A Lesson In Wisdom

Clint Morgan

During my college years, I learned the difference between knowledge and wisdom.

My lesson wasn’t based on the definition a friend offered me. He enlightened me by saying “knowledge is knowing that a tomato is a fruit, not a vegetable; wisdom is knowing to not put it in a fruit salad.” I like that, but there is a deeper meaning.

During my first three years at Welch, then known as FWBBC, I was not a star student. Two major objectives shaped those years: have and maintain a C-average to not get drafted. My senior year I married, so the dynamics were different and I actually made all As and Bs.

In one of my earlier escapades “left of center of the rule book,” I received a nugget of wisdom that altered, for the good, my perspective of the college, my place in that particular structure, and life in general.

Admittedly, I had broken a school rule, and soon thereafter I sat before the discipline committee. The committee was made up of the dean of students, dean of men, student body president, and a faculty member. Not a moment of time before that group could one call enjoyable.

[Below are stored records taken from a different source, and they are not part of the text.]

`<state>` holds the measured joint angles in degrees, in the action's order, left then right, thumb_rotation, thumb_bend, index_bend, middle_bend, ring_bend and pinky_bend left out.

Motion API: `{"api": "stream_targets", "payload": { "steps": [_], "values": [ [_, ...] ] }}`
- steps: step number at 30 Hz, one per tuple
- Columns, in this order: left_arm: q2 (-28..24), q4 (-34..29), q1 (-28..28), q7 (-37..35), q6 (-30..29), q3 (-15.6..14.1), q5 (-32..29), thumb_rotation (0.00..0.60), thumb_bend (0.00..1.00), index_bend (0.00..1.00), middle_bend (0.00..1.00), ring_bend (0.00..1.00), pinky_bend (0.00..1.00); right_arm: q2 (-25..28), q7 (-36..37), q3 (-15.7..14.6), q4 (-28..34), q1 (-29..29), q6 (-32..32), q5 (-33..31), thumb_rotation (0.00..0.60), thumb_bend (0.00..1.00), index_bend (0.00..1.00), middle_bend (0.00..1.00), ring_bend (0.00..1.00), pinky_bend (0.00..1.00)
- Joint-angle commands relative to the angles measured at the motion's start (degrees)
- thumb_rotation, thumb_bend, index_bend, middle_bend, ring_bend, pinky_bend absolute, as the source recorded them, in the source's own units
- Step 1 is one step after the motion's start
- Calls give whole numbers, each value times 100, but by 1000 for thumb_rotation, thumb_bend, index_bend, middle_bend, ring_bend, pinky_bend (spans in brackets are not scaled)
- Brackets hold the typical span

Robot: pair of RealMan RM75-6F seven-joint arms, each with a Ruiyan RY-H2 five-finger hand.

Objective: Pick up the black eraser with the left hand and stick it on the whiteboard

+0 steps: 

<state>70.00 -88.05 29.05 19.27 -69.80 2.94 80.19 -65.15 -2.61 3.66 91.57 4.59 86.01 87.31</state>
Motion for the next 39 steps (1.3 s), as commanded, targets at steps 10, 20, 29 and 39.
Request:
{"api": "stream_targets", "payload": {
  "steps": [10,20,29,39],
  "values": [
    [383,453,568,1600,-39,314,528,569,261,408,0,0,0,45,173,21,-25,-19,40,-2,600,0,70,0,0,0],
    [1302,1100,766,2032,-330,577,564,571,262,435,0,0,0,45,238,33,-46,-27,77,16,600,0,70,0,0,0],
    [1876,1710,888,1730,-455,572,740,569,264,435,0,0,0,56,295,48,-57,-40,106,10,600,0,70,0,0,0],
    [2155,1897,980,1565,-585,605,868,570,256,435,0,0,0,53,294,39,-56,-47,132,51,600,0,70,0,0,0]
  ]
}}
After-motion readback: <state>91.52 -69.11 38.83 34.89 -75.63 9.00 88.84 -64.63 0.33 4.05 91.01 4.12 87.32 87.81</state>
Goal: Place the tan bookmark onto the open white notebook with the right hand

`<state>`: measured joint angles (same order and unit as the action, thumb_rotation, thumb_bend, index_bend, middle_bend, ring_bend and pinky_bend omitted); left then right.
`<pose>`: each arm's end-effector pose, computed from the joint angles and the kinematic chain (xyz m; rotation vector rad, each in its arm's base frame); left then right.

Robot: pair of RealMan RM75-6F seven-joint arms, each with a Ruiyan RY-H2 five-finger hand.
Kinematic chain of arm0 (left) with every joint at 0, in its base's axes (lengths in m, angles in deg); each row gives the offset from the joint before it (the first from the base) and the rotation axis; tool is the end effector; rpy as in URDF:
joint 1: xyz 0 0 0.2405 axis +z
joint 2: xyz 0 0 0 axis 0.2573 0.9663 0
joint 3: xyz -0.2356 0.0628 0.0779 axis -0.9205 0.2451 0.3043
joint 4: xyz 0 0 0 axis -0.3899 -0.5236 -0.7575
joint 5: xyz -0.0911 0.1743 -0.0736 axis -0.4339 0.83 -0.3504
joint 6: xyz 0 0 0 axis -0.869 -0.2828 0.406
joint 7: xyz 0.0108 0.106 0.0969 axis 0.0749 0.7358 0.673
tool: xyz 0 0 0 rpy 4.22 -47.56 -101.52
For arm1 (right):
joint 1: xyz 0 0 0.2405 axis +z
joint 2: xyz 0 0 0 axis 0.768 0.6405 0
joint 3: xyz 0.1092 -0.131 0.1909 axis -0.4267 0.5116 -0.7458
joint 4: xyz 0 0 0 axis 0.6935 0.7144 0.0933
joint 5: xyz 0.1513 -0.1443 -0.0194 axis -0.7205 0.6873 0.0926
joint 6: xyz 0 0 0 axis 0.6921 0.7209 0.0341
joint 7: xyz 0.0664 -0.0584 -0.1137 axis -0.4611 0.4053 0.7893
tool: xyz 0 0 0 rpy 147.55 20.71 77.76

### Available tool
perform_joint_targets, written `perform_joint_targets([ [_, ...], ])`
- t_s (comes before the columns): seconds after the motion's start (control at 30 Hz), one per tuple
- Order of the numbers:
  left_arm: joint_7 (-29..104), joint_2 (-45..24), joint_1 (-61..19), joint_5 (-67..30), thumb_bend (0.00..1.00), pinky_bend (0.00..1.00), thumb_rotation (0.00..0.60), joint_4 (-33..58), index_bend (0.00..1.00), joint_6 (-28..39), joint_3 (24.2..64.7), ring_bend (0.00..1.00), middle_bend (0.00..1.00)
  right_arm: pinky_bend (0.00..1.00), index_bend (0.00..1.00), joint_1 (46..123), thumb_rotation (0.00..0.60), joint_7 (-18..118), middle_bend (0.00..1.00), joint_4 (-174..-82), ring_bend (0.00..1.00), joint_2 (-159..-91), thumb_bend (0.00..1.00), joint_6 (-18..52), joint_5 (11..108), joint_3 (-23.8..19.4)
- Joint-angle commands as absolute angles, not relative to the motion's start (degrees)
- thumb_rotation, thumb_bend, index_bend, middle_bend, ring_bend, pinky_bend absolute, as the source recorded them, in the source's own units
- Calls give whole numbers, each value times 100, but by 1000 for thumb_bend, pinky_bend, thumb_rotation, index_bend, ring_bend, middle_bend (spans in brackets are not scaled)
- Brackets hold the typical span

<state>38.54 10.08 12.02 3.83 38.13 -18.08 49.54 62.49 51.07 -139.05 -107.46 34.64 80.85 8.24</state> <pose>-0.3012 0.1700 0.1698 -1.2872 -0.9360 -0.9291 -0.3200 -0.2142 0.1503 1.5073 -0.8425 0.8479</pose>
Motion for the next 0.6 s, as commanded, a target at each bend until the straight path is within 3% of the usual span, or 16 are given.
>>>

Dr. Charles Thigpen, dean of men at that time, was notorious for shooting stinging verbal arrows of warning at those who strayed from the straight and narrow. On that particular occasion, he was in fine form and he struck with pinpoint accuracy: “Mr. Morgan when you violate the rules of this society, you forfeit your right to move freely within this society.”

I’m not sure why this had such a powerful impact on me, other than for the first time I understood the direct correlation between behavior, punishment, and freedom to enjoy my college years.

I had gained knowledge in the classroom, but I needed wisdom to bridge the gap between knowledge, behavior, and consequences.

Knowledge is a great possession, but wisdom is a true treasure.

Proverbs 3:13-15—Happy is the man that findeth wisdom, and the man that getteth understanding. For the merchandise of it is better than the merchandise of silver, and the gain thereof than fine gold. She is more precious than rubies: and all the things thou canst desire are not to be compared unto her.